Chuck D and co were, instead, gathered in the subterranean club of Leeds University: a small dance floor filled to capacity, and hundreds of other bodies leaning over balconies, leering round pillars. Everyone was cast in an all-too bright fluorescent light while the group — a fluid massive of vocalists, rappers, DJs and rhythm section — pumped up their relentless, somewhat resentful, canvas of raw noise.

What was intriguing was that so different a show could emerge from, in essence, a similar black tradition: Southern US acoustic blues re-shaped by, on the one hand, a Liverpudlian with a unique gift for melody, and, on the other, the politically charged preachers of the hip-hop revolution. McCartney took the sound and sweetened it for a white audience; Public Enemy heard it and set out to reconstruct the original cries of slavery as a nightmare soundtrack to the contemporary ghetto.
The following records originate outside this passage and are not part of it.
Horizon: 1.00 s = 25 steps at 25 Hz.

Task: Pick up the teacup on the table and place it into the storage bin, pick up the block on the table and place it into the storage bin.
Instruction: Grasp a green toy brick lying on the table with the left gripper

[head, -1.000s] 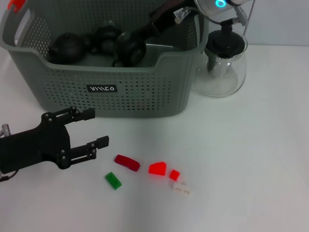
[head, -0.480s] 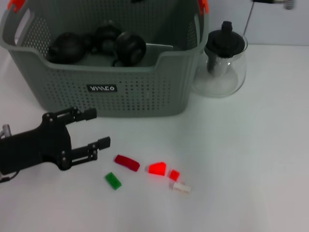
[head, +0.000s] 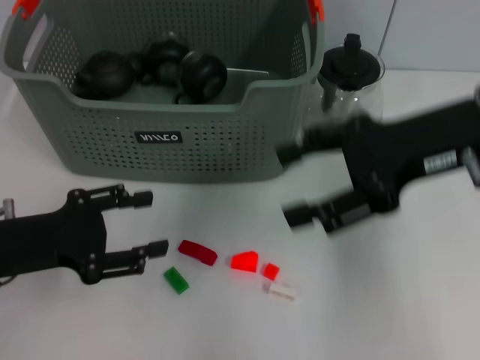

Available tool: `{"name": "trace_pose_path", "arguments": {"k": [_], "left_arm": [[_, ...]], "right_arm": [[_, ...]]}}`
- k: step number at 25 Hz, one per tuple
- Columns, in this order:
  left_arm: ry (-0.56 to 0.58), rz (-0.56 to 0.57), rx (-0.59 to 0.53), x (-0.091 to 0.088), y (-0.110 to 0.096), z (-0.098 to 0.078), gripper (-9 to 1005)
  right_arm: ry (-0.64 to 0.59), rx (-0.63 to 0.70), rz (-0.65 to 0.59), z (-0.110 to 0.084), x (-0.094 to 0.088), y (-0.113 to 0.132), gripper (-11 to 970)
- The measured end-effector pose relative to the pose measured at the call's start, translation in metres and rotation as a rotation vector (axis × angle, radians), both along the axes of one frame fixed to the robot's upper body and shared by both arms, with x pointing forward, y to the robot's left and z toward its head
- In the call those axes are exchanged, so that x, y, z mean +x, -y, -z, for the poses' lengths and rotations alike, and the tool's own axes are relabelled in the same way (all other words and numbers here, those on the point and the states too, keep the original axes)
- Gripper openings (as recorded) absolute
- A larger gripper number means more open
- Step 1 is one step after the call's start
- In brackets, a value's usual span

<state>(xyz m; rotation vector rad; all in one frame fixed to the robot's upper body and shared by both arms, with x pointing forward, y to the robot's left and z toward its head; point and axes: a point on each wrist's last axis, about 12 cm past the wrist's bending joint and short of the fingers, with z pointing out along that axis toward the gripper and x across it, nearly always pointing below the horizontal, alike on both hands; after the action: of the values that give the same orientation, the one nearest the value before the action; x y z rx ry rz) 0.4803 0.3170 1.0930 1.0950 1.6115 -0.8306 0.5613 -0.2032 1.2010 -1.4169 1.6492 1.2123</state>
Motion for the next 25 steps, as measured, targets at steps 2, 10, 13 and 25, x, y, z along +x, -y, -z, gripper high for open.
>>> {"name": "trace_pose_path", "arguments": {"k": [2, 10, 13, 25], "left_arm": [[-0.040, 0.025, 0.055, 0.004, 0.002, -0.007, 686], [-0.264, 0.059, 0.400, 0.037, 0.046, -0.042, 686], [-0.343, 0.034, 0.541, 0.047, 0.067, -0.044, 685], [-0.485, -0.107, 0.835, 0.060, 0.130, -0.038, 685]], "right_arm": [[-0.061, -0.060, 0.014, 0.016, -0.004, 0.006, 923], [-0.153, -0.229, 0.090, 0.051, -0.007, 0.019, 922], [-0.153, -0.225, 0.114, 0.054, -0.005, 0.025, 922], [-0.149, -0.217, 0.151, 0.060, -0.001, 0.034, 923]]}}
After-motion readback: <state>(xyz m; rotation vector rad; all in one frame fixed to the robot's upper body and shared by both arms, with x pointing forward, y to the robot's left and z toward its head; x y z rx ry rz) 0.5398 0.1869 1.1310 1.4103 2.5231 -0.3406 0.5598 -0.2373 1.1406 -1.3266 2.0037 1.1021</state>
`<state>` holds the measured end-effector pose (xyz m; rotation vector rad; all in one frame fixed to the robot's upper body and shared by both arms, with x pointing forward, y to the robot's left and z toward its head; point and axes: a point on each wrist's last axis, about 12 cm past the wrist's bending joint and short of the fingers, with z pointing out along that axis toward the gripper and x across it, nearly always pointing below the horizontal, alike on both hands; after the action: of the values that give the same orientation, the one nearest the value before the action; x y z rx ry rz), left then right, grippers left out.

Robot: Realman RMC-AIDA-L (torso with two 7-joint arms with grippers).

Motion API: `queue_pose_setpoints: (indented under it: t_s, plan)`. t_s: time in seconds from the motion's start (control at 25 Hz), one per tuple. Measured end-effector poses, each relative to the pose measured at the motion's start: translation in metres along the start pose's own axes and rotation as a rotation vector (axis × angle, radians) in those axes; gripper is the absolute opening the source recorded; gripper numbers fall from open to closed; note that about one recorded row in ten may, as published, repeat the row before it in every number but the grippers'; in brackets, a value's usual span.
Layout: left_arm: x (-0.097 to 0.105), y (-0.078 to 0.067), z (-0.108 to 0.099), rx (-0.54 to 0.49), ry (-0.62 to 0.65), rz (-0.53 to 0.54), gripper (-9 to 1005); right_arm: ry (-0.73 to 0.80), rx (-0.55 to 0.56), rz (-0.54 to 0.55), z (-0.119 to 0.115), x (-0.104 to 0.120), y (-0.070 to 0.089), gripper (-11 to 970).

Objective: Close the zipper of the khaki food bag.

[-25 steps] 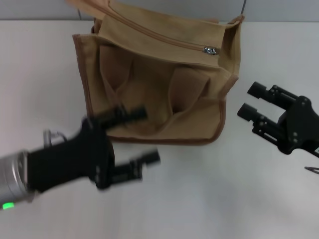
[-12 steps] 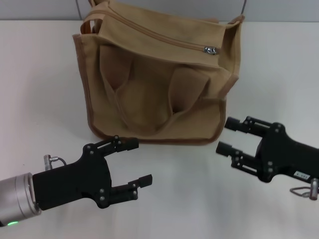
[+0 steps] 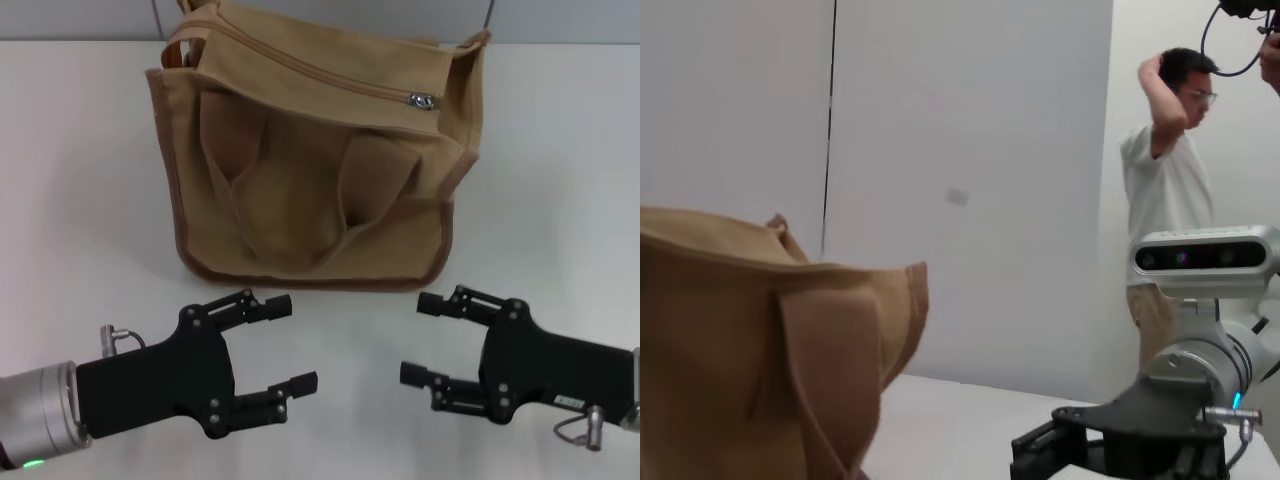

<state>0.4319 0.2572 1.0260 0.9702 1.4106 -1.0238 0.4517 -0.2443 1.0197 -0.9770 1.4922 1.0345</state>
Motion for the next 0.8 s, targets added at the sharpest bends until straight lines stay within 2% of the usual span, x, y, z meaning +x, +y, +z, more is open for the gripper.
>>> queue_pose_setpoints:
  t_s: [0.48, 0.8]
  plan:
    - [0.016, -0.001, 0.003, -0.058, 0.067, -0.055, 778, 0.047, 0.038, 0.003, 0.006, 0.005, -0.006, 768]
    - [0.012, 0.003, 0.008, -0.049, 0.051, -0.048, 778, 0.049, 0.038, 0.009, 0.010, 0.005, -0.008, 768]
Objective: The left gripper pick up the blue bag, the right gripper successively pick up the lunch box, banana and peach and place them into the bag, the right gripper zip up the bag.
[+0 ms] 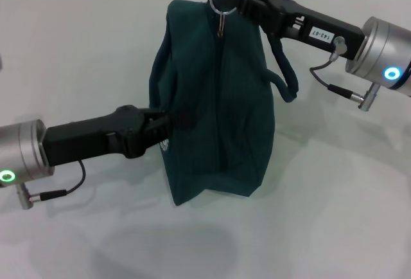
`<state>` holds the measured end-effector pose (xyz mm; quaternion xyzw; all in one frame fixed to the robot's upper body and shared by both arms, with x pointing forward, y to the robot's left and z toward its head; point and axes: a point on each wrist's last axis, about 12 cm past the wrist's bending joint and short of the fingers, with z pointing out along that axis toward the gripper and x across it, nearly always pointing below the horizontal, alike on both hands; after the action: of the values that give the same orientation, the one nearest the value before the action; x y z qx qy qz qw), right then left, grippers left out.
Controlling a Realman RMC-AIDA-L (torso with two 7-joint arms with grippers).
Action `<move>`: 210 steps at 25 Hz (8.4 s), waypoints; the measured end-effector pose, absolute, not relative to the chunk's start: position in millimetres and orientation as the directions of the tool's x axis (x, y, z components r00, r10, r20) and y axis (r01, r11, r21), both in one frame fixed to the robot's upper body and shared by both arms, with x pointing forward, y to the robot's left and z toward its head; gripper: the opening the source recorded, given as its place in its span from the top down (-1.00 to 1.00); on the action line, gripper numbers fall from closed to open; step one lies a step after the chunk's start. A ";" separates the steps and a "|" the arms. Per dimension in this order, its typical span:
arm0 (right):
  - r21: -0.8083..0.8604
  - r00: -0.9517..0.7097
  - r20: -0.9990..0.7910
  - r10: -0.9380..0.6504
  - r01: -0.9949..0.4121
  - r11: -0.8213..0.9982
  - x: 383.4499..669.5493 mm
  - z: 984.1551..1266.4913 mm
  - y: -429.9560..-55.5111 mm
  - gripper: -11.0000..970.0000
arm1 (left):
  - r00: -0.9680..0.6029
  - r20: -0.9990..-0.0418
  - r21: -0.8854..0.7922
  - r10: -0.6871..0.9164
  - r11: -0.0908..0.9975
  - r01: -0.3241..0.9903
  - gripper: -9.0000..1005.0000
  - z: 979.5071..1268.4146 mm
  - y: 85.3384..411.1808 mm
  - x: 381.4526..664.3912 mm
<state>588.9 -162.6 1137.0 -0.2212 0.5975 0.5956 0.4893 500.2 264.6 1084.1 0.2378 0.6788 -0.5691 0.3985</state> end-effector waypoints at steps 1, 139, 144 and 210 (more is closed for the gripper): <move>0.498 -0.424 -0.847 0.321 -0.845 0.195 589.2 1136.8 -162.8 0.96 | -0.570 -0.812 -0.583 -0.128 0.237 0.777 0.87 1084.0 264.2 500.0; 0.689 -0.470 -0.702 0.536 -0.638 0.343 583.2 1103.5 -223.3 0.89 | -0.585 -0.805 -0.586 -0.100 0.288 0.758 0.71 1138.6 214.0 592.8; 0.725 -0.485 -0.664 0.569 -0.604 0.330 582.1 1100.6 -228.1 0.87 | -0.555 -0.828 -0.555 -0.076 0.253 0.793 0.72 1138.3 210.3 586.8; 0.772 -0.433 -0.621 0.653 -0.480 0.416 564.0 1078.7 -275.5 -0.82 | -0.544 -0.818 -0.572 -0.188 0.362 0.736 0.71 1128.7 199.4 607.0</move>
<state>564.0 -275.5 1078.7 0.0657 0.6551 0.5363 0.5281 607.0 199.4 1128.7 0.1954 0.7008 -0.5297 0.4359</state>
Who else might take their place in this mythical canon? We’ve mentioned the book-ends of Presley and Radiohead already, but what about this as a popular music history through the 16 remaining places: Chuck Berry, Little Richard, Buddy Holly, Bob Dylan, the Rolling Stones, Jimi Hendrix, David Bowie, James Brown, Aretha Franklin, Led Zeppelin, Joni Mitchell, the Sex Pistols, Michael Jackson, Prince, Madonna and Nirvana?

No Jerry Lee Lewis or Phil Spector, no Doors or Jefferson Airplane, no Who or Van Morrison, no Stevie Wonder or Marvin Gaye or Elton John, no Clash or U2 or R.E.M., no Mariah Carey nor the Spice Girls. There’ll be plenty of others whom you just know should be present. Still, while the occasional list may challenge our minds at best or our memories at the very least, it has to be worth emphasising that very little in life or in art can be so neatly arranged, authoritatively drawn, and categorically pigeon-holed.

But in the weft and weave of the everyday, such idle speculations can, on occasions, make the journey a more engaging one. Lists, I guess, were made to be torn-up, but rewriting them can be a stimulating test for our wandering imaginations.